Dance’s other hand starts to slide under his hip. He doesn’t get very far, trying to move his arm. “Ow.”

“Dance, listen to me.” Drin sounds like he’s a long way off, like his voice is being transmitted through humming wires. “We have to cut into your back. We don’t have any way to numb it, but I don’t think it wil hurt too badly anyway– we are only cutting the skin. But we have to do it quickly. Can you be still for us? Be still, sweetheart. Be… still…”

And Dance does lay still, Drin’s big hands on his shoulders. Emma takes the knife, slicks it with alcohol hand cleaner from a hotel packet, wipes the bruised skin with two more packets, and locates the largest of the fragments, just over his spine.

Schematic drawings obscure her eyesight untill she shakes them away, leaving her with the name of what was secreted in her lover’s spinal cord. Quickly, efficiently, she presses the tip of the blade into the blackened skin and a bead of red wells up, turning into a rivulet as she lengthens her incision, and a gush as the object pops free with a clever little twist of her blade tip. Drin has a towel ready for the bleeding, and presses down on the cut. She drops the hard dull gray pin head into his other hand.

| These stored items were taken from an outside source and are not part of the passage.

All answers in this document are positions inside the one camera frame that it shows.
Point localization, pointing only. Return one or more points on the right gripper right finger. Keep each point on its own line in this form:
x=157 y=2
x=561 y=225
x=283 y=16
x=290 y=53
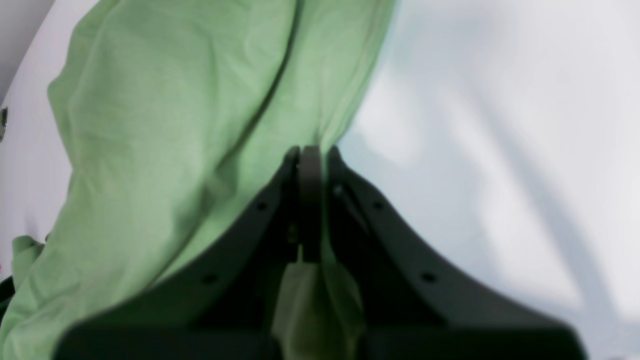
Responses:
x=417 y=305

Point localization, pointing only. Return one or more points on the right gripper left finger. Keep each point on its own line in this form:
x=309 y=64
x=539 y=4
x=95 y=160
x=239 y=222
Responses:
x=220 y=306

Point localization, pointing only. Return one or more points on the green t-shirt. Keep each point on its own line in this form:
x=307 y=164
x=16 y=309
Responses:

Emma cuts her lover two more times.

Drin hands her the fragments,which she carries into the bathroom. She rinses the knife. She does not wash the grit that she cut out of Dance. She looks briefly at the fragments in the stronger light – they fit together into a ring. She thinks the smooth outside texture is misleading. There is a pitting to the inside surface of the ring, tiny filterlike holes nearly too small to see. She puts them in a plastic wrapper from one of the hotel cups, and puts that in the little hotel fridge.

She washes her hands and returns to the bed. Dance does not move when she touches him.

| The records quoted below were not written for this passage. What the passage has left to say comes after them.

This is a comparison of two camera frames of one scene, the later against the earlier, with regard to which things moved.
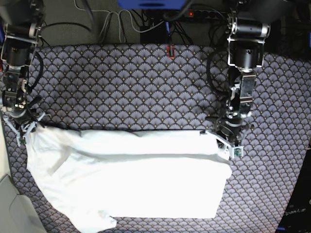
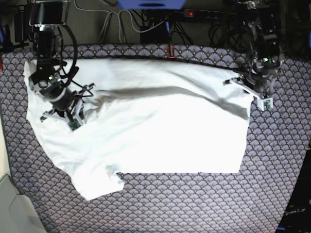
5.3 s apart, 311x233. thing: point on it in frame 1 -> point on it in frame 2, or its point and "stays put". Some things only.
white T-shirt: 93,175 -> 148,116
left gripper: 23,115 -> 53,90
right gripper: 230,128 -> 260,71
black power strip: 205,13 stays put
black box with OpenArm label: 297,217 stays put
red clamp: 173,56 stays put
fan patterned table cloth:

“You were very good and you can move now,” Emma says, and kisses his ear. Schematics are still bubbling up over her eyesight, and she wants to cry.

“Being good,” Dance sighs.

“You did,” Drin says, stroking the side of Dance’s face.

“Can be turning over now?”

With towels packed hard under his bleeding back, and his head propped on a pillow, Dance looks remote, spooky.

Emma shivers. There’s white frost somewhere.

“No temperature taking…You don’t play doctor right.” A scowl. “Ow. Mean doctor.”

“But you can kiss Nurse,” Emma says, and her voice sounds very, very far away. “While I check your pulse again.”

Drin throws her another sober look, and stretches out beside Dance, leaning in to kiss Dance all over his face with soft brushes of his lips. Dance smiles back, allowing his eyelids to be kissed.

Endorphins, gotta love ’em, Emma thinks bitterly, getting her watch out again. After a few moments, holding Dance’s warm wrist, she releases him with a sigh, laying down the relaxed arm. She pulls a pad of paper from the hotel drawer. With Drin on concussion watch over Dance, Emma scribes half-understood notes, like automatic writing.